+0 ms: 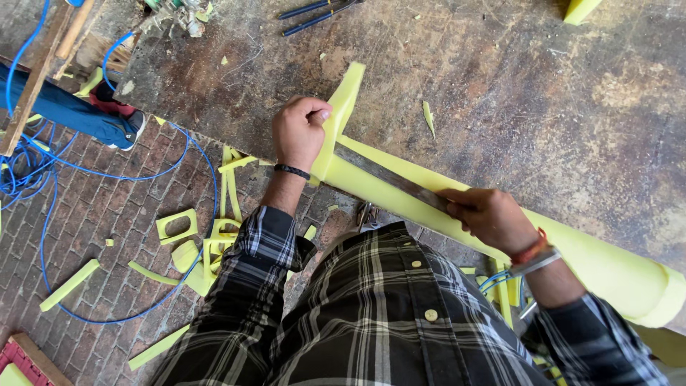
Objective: The person uses a metal file to shape and smooth the edges of a yellow foam piece mounted on a metal frame. The person repeatedly files the foam, removes loose pieces, and repositions the foam to work on different sides.
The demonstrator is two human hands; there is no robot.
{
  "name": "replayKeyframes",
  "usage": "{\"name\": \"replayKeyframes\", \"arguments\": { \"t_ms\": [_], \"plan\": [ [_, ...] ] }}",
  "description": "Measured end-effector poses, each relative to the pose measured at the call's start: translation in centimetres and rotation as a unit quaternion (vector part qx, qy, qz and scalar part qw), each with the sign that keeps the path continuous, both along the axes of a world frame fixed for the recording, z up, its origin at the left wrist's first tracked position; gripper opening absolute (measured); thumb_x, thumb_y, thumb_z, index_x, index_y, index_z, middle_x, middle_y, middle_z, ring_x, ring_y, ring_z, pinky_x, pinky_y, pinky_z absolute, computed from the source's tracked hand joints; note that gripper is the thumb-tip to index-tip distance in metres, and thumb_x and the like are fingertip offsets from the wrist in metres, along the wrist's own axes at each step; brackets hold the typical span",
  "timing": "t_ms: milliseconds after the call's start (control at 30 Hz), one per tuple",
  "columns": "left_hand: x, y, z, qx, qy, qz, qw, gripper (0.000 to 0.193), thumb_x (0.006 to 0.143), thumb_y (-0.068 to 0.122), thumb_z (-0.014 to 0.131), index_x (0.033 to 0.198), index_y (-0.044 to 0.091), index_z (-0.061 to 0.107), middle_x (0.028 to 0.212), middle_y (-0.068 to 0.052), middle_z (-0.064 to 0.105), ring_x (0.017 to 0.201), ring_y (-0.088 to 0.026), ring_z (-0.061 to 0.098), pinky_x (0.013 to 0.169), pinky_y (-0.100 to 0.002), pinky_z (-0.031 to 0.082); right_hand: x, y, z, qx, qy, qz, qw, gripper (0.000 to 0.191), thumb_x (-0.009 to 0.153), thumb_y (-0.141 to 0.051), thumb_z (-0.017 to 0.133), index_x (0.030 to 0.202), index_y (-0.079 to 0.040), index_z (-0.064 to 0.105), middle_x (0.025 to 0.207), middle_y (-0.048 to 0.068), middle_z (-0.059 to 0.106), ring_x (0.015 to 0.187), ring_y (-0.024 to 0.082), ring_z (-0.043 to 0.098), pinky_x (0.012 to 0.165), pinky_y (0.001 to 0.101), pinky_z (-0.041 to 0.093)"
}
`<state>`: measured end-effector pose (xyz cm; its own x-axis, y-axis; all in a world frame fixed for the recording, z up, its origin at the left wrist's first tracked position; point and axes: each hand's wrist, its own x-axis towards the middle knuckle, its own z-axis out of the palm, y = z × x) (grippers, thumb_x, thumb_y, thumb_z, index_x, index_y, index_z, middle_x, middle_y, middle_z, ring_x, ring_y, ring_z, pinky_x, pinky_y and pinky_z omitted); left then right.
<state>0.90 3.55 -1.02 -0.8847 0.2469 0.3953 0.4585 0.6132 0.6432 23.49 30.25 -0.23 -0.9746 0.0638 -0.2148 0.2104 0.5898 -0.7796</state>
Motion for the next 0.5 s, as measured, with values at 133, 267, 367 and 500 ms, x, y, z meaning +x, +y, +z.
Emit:
{"name": "replayKeyframes", "arguments": {
  "t_ms": [133, 267, 367, 500],
  "plan": [
    [0.2, 0.2, 0.2, 0.017, 0.001, 0.006, 1.000, 0.007, 0.084, 0.007, 0.082, 0.085, 0.012, 0.078, 0.089, -0.001, 0.076, 0.079, -0.015, 0.073, 0.067, -0.029, 0.059, 0.1, -1.2, -0.2, 0.040, -0.049, -0.010, 0.998, 0.030, 0.095, -0.025, 0.069, 0.124, -0.021, 0.075, 0.087, 0.008, 0.080, 0.059, 0.020, 0.070, 0.064, 0.0336, 0.060],
    [0.3, -0.1, 0.0, 0.048, 0.013, -0.001, 0.999, 0.009, 0.083, 0.005, 0.082, 0.086, 0.012, 0.077, 0.090, -0.001, 0.076, 0.080, -0.014, 0.073, 0.068, -0.028, 0.059, 1.3, -1.9, -0.2, 0.055, 0.103, 0.020, 0.993, 0.029, 0.092, -0.020, 0.072, 0.120, -0.013, 0.076, 0.094, 0.013, 0.077, 0.073, 0.024, 0.073, 0.069, 0.0361, 0.058],
    [0.0, -0.9, 0.0, 0.053, 0.029, 0.003, 0.998, 0.011, 0.084, 0.003, 0.081, 0.088, 0.012, 0.077, 0.092, -0.002, 0.076, 0.082, -0.015, 0.073, 0.068, -0.028, 0.060, 2.0, -2.3, -0.2, 0.061, 0.170, 0.023, 0.983, 0.029, 0.090, -0.020, 0.071, 0.118, -0.014, 0.077, 0.092, 0.012, 0.077, 0.074, 0.023, 0.074, 0.069, 0.0350, 0.058],
    [0.0, -1.3, 0.3, 0.074, 0.031, 0.017, 0.997, 0.011, 0.086, 0.003, 0.081, 0.090, 0.013, 0.077, 0.093, -0.001, 0.077, 0.083, -0.014, 0.074, 0.069, -0.027, 0.060, 1.9, -3.7, -0.2, 0.116, 0.155, 0.029, 0.981, 0.025, 0.092, -0.021, 0.073, 0.116, -0.014, 0.078, 0.082, 0.013, 0.074, 0.066, 0.027, 0.070, 0.065, 0.0387, 0.057]
  ]
}}
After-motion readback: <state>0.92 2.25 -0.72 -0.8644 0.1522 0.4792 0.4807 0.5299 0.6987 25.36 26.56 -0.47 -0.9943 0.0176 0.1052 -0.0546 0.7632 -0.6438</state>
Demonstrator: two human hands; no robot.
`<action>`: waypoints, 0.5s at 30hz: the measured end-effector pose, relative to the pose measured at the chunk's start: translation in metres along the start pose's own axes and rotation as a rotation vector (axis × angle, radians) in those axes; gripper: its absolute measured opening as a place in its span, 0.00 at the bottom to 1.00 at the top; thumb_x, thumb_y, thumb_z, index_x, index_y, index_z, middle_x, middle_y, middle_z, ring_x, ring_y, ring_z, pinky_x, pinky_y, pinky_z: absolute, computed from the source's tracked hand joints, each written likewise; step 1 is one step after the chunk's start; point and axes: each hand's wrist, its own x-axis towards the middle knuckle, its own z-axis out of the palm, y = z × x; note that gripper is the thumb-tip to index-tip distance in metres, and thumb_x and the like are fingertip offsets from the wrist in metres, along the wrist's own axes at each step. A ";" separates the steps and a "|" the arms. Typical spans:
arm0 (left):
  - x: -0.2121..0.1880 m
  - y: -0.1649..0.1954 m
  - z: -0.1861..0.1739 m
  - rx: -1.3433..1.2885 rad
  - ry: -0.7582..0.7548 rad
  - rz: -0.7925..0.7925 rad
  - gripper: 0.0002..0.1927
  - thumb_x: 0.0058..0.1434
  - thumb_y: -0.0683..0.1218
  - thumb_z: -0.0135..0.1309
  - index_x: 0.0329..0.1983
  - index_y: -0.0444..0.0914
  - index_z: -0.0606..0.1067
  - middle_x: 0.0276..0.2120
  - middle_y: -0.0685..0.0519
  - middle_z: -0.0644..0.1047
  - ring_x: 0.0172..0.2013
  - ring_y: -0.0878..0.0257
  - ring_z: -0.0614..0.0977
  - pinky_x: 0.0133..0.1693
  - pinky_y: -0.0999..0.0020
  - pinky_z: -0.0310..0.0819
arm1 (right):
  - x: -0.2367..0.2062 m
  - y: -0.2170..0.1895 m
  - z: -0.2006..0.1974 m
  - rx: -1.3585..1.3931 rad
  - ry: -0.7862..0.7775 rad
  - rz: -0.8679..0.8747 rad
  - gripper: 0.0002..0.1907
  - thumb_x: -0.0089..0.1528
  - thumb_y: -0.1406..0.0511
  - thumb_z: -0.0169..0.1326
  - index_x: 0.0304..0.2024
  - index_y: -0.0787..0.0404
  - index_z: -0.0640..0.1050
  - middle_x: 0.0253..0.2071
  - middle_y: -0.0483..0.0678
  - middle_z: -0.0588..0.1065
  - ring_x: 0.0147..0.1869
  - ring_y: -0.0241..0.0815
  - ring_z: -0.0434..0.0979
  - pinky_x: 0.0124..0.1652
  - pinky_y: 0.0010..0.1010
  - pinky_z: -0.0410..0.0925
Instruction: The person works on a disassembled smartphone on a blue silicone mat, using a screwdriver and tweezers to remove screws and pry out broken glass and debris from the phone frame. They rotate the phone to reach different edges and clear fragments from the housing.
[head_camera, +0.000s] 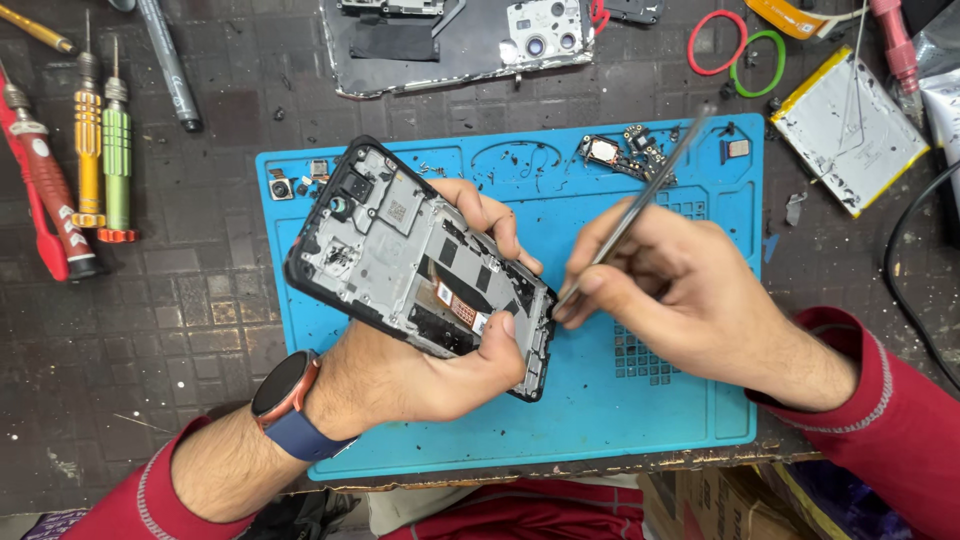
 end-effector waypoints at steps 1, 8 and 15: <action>0.001 -0.001 -0.001 0.008 -0.003 0.011 0.33 0.58 0.36 0.53 0.64 0.35 0.54 0.51 0.50 0.67 0.51 0.63 0.79 0.57 0.63 0.80 | -0.002 0.002 0.000 0.033 0.017 -0.027 0.09 0.68 0.69 0.52 0.47 0.69 0.73 0.39 0.50 0.81 0.44 0.39 0.87 0.45 0.31 0.82; 0.002 -0.005 -0.002 0.013 -0.014 0.009 0.32 0.59 0.36 0.52 0.64 0.35 0.54 0.51 0.50 0.67 0.55 0.61 0.80 0.59 0.61 0.80 | -0.012 0.010 0.001 -0.190 0.064 -0.193 0.09 0.66 0.70 0.57 0.47 0.70 0.76 0.39 0.52 0.83 0.45 0.40 0.88 0.43 0.28 0.82; 0.001 -0.005 -0.002 -0.025 -0.010 0.007 0.31 0.61 0.37 0.53 0.65 0.35 0.54 0.50 0.50 0.67 0.54 0.62 0.79 0.60 0.60 0.80 | -0.017 0.015 0.000 -0.272 0.118 -0.222 0.11 0.60 0.70 0.64 0.43 0.69 0.78 0.37 0.50 0.83 0.38 0.34 0.86 0.35 0.21 0.77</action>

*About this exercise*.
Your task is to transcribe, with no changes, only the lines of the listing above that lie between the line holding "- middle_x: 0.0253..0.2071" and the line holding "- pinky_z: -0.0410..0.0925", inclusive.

*Expected output*.
  - middle_x: 0.0253..0.2071
  - middle_y: -0.0483..0.0678
  - middle_z: -0.0588..0.1065
  - ring_x: 0.0147..0.1869
  - ring_y: -0.0241..0.0815
  - ring_z: -0.0434..0.0979
  - pinky_x: 0.0124..0.1652
  - pinky_y: 0.0010..0.1010
  - pinky_z: -0.0410..0.0925

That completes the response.